> **Task**
Print out the data below in full, exactly as written.
____
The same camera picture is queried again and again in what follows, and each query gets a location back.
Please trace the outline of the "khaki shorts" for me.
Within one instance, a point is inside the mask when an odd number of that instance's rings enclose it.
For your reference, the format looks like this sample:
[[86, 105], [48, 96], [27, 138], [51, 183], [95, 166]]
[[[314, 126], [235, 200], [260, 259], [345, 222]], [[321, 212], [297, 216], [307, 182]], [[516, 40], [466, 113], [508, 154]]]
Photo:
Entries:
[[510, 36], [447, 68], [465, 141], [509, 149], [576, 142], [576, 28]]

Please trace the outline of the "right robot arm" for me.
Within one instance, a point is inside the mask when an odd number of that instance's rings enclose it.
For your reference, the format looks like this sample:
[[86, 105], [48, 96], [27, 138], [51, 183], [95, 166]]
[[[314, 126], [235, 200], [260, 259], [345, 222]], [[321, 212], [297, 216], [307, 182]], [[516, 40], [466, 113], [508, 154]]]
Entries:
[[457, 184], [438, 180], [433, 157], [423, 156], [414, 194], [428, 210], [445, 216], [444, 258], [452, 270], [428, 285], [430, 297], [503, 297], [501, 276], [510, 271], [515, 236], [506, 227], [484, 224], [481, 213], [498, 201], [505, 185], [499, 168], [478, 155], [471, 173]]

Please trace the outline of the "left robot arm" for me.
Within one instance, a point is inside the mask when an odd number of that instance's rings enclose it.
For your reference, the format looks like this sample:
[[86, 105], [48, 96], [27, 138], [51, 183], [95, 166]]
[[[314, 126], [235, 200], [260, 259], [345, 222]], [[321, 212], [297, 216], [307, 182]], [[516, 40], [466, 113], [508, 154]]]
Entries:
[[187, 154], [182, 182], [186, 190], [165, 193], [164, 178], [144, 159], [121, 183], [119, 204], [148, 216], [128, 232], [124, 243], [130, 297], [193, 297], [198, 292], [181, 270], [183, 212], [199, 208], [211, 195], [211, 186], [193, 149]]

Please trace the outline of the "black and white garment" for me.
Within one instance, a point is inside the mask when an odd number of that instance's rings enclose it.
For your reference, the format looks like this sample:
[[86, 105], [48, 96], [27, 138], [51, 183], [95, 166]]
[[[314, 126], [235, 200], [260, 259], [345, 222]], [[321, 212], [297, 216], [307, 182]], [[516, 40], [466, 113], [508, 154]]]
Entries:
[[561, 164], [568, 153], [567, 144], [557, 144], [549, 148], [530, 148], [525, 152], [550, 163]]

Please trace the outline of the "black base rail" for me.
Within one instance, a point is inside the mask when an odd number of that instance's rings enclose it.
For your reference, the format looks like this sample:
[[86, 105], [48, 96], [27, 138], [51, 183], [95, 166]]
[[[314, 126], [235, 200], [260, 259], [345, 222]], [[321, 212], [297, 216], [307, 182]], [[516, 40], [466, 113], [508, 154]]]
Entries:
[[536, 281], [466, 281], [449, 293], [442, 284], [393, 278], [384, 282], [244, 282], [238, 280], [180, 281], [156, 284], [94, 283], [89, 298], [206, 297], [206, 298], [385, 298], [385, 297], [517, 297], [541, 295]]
____
> **Written answer**
The same camera picture is queried again and again in what follows, and each query gets a location back.
Please trace the outline of the "khaki shorts" for me.
Within one instance, a point is inside the mask when an odd number of that instance's rings enclose it.
For your reference, the format looks like this sample:
[[86, 105], [48, 96], [27, 138], [51, 183], [95, 166]]
[[[314, 126], [235, 200], [260, 259], [345, 222]], [[321, 212], [297, 216], [307, 182]], [[516, 40], [466, 113], [508, 154]]]
Photo:
Entries:
[[510, 36], [447, 68], [465, 141], [509, 149], [576, 142], [576, 28]]

Please trace the outline of the "right robot arm" for me.
Within one instance, a point is inside the mask when an odd number of that instance's rings enclose it.
For your reference, the format looks like this sample:
[[86, 105], [48, 96], [27, 138], [51, 183], [95, 166]]
[[[314, 126], [235, 200], [260, 259], [345, 222]], [[321, 212], [297, 216], [307, 182]], [[516, 40], [466, 113], [508, 154]]]
Entries:
[[457, 184], [438, 180], [433, 157], [423, 156], [414, 194], [428, 210], [445, 216], [444, 258], [452, 270], [428, 285], [430, 297], [503, 297], [501, 276], [510, 271], [515, 236], [506, 227], [484, 224], [481, 213], [498, 201], [505, 185], [499, 168], [478, 155], [471, 173]]

Please trace the outline of the "left robot arm" for me.
Within one instance, a point is inside the mask when an odd number of that instance's rings enclose it.
For your reference, the format looks like this sample:
[[86, 105], [48, 96], [27, 138], [51, 183], [95, 166]]
[[[314, 126], [235, 200], [260, 259], [345, 222]], [[321, 212], [297, 216], [307, 182]], [[516, 40], [466, 113], [508, 154]]]
Entries:
[[187, 154], [182, 182], [186, 190], [165, 193], [164, 178], [144, 159], [121, 183], [119, 204], [148, 216], [128, 232], [124, 243], [130, 297], [193, 297], [198, 292], [181, 270], [183, 212], [199, 208], [211, 195], [211, 186], [193, 149]]

Please trace the outline of the "black and white garment" for me.
Within one instance, a point is inside the mask when an odd number of that instance's rings enclose it.
For your reference, the format looks like this sample:
[[86, 105], [48, 96], [27, 138], [51, 183], [95, 166]]
[[[314, 126], [235, 200], [260, 259], [345, 222]], [[321, 212], [297, 216], [307, 182]], [[516, 40], [466, 113], [508, 154]]]
Entries:
[[561, 164], [568, 153], [567, 144], [557, 144], [549, 148], [530, 148], [525, 152], [550, 163]]

Please trace the outline of the "black base rail" for me.
Within one instance, a point is inside the mask when an odd number of that instance's rings enclose it.
For your reference, the format looks like this sample:
[[86, 105], [48, 96], [27, 138], [51, 183], [95, 166]]
[[[314, 126], [235, 200], [260, 259], [345, 222]], [[321, 212], [297, 216], [307, 182]], [[516, 40], [466, 113], [508, 154]]]
Entries:
[[536, 281], [466, 281], [449, 293], [442, 284], [393, 278], [384, 282], [244, 282], [238, 280], [180, 281], [156, 284], [94, 283], [89, 298], [206, 297], [206, 298], [385, 298], [385, 297], [517, 297], [541, 295]]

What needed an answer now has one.